What to produce: Once you reach the line containing "Is there any brown" in the data below, restate each line word for word up to and including the one containing "Is there any white paper napkin".

Exercise data:
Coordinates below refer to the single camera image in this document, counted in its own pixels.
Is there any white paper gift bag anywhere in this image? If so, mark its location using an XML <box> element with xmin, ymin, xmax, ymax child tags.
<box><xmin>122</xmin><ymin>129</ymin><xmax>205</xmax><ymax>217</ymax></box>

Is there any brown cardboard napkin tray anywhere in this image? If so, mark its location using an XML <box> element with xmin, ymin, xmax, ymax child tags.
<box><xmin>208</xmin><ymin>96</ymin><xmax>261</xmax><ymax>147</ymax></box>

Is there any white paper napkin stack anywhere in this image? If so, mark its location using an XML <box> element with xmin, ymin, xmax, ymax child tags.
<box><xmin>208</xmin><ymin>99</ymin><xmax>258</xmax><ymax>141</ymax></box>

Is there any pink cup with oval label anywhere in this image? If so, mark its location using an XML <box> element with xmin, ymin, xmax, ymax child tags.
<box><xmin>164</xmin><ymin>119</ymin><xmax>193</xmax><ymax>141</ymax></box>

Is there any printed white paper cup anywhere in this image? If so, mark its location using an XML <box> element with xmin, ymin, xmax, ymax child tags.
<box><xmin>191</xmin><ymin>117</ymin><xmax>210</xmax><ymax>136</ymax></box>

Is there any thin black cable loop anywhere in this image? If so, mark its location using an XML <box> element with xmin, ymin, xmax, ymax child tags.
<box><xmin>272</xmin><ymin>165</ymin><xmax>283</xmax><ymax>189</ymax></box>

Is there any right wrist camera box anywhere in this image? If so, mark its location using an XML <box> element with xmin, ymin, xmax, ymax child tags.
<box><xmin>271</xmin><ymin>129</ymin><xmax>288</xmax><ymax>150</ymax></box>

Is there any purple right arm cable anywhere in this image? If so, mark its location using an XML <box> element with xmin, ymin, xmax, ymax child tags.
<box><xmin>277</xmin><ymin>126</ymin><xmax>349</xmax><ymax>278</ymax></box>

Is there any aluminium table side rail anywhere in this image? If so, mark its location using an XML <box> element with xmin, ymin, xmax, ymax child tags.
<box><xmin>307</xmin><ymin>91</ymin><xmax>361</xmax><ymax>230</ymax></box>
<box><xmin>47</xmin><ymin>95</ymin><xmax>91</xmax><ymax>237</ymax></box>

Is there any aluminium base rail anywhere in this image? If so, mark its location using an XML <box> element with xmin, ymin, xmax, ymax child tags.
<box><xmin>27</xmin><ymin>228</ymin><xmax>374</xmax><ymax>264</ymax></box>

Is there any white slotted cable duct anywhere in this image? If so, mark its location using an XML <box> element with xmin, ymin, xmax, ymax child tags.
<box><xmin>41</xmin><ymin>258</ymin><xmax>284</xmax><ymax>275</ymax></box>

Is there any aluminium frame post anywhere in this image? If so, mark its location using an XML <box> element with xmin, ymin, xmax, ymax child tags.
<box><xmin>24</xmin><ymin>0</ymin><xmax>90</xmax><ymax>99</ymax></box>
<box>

Your response:
Is there any brown cardboard napkin tray anywhere in this image? If so, mark its location using an XML <box> element with xmin, ymin, xmax, ymax child tags.
<box><xmin>208</xmin><ymin>96</ymin><xmax>261</xmax><ymax>147</ymax></box>

Is there any white paper napkin stack anywhere in this image? If so, mark its location using an XML <box> element with xmin, ymin, xmax, ymax child tags.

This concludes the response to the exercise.